John Updike wrote that WWII was the 20th century's central myth, "a vast imagining of a primal time when good and evil contended for the planet, a tale of Troy whose angles are infinite and whose central figures never fail to amaze us with their size, their theatricality, their sweep."
Two cautionary notes: first, as the British historian Sir Michael Howard warns, military history has "all too often been written to create and embellish a national myth, and to promote deeds of derring-do." Triumphalism is not the point.
Second, we should not view the present and the future through the distorting lens of the past. One residue of WWII is a tendency to narrowly define power in military terms, and to define threats in terms of traditional human enemies bent on doing ill. Climate change and our addiction to foreign oil have the potential to do more damage to American sovereignty and our way of life than anything al-Qaida can pull off.
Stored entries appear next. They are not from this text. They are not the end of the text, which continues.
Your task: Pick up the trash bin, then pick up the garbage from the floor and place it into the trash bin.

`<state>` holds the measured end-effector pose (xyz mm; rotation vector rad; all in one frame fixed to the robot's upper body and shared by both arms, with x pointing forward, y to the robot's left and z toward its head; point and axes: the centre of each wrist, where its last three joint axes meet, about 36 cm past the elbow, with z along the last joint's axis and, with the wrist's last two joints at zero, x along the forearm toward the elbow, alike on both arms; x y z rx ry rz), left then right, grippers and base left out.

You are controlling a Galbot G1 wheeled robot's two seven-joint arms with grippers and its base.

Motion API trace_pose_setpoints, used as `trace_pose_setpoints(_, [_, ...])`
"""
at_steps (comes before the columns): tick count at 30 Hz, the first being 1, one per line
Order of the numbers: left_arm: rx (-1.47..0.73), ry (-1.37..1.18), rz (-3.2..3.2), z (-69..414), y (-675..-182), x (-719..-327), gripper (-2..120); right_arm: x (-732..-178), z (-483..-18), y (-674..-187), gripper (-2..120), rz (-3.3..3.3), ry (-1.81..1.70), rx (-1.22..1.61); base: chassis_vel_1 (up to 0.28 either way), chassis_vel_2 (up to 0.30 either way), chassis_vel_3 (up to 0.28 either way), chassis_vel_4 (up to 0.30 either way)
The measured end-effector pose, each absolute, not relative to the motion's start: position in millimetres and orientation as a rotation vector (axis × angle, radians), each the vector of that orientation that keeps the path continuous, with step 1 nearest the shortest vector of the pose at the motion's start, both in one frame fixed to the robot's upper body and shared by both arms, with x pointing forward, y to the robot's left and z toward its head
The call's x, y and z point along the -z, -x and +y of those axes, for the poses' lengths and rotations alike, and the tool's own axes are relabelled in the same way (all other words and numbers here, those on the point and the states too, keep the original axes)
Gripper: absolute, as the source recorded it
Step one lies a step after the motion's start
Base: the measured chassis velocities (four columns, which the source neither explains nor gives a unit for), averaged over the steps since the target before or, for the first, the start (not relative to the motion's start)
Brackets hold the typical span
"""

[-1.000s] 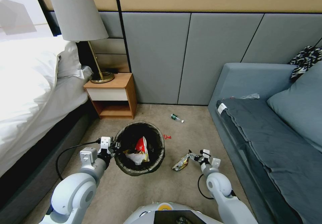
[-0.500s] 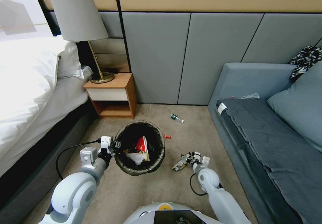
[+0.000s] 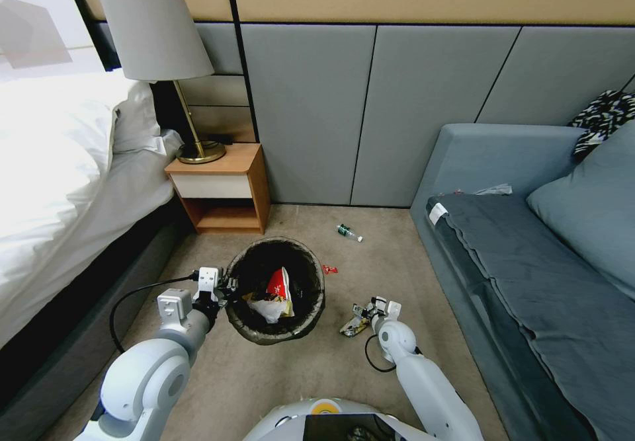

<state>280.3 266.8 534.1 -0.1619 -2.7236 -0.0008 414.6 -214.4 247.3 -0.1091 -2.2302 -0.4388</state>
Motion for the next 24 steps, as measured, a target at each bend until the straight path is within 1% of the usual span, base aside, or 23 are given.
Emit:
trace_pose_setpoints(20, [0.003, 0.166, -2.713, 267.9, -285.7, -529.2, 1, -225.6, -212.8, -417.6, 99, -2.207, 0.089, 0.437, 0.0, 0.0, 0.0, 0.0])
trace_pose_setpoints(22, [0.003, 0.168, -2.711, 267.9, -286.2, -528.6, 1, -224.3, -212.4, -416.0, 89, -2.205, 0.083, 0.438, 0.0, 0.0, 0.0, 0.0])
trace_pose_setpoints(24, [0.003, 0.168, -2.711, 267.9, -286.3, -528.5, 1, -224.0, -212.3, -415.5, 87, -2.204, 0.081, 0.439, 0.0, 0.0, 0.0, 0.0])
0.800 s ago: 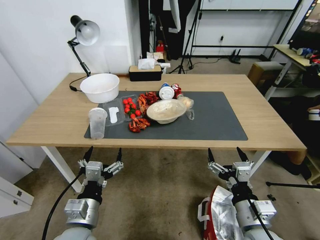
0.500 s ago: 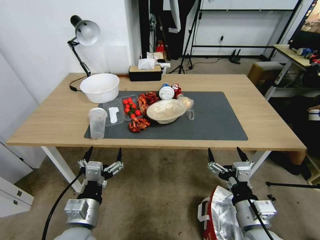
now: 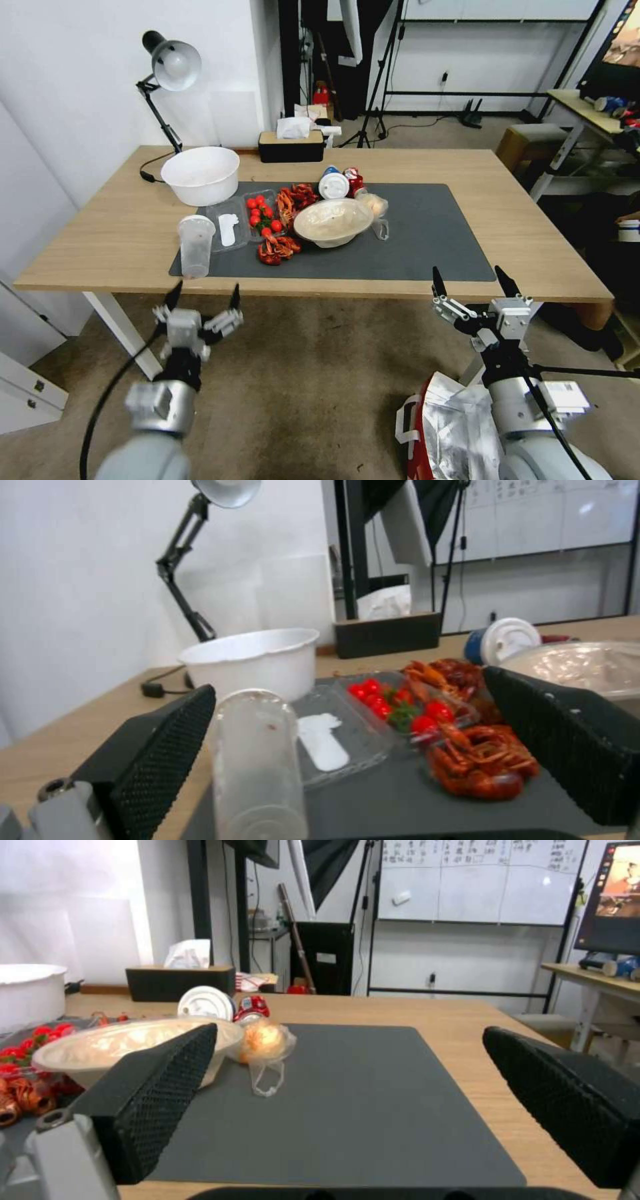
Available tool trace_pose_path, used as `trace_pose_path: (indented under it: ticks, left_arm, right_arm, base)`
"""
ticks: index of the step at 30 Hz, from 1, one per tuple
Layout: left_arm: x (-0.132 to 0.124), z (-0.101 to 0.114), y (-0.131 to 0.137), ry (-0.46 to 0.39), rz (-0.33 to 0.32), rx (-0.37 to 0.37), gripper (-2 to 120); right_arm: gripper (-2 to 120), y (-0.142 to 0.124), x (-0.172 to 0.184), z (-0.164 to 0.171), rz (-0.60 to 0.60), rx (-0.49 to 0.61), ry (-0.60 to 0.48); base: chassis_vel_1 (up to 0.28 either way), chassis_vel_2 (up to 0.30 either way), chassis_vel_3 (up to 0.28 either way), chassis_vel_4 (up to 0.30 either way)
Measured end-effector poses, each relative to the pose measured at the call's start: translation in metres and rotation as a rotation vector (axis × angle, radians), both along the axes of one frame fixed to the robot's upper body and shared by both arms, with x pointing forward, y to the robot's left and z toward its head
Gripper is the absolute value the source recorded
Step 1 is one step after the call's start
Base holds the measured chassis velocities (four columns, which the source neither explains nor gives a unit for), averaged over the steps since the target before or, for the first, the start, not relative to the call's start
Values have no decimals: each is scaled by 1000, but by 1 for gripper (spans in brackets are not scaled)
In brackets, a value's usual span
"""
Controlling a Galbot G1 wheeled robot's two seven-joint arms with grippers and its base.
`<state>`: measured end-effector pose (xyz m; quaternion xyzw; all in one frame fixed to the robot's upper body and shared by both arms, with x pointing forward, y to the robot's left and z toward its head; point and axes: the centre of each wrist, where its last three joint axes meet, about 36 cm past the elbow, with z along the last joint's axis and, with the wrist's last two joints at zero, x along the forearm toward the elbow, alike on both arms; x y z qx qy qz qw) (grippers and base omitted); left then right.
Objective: Pick up the food delivery bag from the floor and place it on the table.
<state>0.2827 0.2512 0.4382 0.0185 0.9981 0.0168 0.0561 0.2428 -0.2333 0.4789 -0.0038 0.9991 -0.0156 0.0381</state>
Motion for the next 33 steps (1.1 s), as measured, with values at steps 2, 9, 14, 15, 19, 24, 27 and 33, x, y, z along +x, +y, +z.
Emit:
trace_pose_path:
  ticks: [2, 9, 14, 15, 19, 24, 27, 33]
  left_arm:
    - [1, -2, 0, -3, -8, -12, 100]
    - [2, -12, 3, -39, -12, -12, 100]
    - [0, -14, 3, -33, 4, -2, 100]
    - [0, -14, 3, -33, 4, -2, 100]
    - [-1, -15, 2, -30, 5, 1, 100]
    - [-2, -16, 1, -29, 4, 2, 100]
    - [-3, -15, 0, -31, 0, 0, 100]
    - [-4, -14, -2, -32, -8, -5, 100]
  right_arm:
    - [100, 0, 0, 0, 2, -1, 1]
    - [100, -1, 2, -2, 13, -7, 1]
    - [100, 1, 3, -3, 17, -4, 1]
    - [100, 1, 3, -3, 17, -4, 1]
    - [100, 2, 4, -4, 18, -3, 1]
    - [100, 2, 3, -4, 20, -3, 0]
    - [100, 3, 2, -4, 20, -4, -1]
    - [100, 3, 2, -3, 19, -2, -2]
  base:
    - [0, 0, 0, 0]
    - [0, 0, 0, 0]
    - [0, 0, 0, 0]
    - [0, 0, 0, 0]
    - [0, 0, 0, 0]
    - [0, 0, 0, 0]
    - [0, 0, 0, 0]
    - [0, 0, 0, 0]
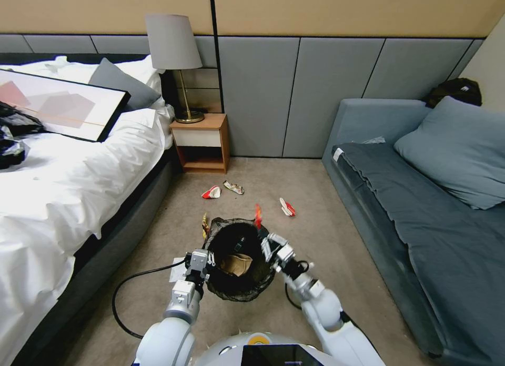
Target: Pick up the trash bin, then pick up the garbage from the floor and place it into the trash bin.
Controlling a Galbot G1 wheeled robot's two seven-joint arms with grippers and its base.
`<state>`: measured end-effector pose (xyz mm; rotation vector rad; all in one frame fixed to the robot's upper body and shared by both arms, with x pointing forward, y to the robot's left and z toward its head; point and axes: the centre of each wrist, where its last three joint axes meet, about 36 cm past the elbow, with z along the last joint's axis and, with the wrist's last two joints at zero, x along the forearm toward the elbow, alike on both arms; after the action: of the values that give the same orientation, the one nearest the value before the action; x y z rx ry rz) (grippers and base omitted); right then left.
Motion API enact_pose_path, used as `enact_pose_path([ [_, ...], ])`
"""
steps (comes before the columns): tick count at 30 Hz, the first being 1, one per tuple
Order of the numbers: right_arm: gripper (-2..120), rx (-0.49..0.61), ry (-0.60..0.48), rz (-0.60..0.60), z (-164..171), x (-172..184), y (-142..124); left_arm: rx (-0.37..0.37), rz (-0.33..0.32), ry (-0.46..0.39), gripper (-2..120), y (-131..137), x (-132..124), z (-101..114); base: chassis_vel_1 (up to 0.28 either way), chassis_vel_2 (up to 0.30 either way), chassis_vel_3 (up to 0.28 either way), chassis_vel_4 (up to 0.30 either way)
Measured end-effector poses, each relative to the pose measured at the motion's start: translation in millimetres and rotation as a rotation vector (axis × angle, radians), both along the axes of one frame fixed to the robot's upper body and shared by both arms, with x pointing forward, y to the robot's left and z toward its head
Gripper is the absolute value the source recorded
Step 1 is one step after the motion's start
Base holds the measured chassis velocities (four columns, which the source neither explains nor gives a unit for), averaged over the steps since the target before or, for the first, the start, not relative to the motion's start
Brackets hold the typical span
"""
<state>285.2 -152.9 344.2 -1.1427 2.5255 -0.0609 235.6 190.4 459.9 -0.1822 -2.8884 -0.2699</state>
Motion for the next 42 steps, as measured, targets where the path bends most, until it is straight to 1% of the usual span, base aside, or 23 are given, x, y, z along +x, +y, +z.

10) They died for you. We've talked about the WWII Army as both an organism and a machine, an institution that grew stupendously, that demonstrated flexibility and adaptability. But we ought never forget that at the core of this story is suffering. The U.S. military sustained almost 300,000 battle deaths during the war, and about 100,000 others from accidents, disease, suicide. Many of those deaths were horrible, premature and unspeakably sad. One, two, three, snap.
War is a clinic in mass killing, yet there's a miracle of singularity; each death is as unique as a snowflake or a fingerprint. The most critical lesson for every American is to understand, viscerally, that this vast host died one by one by one; to understand in your bones that they died for you.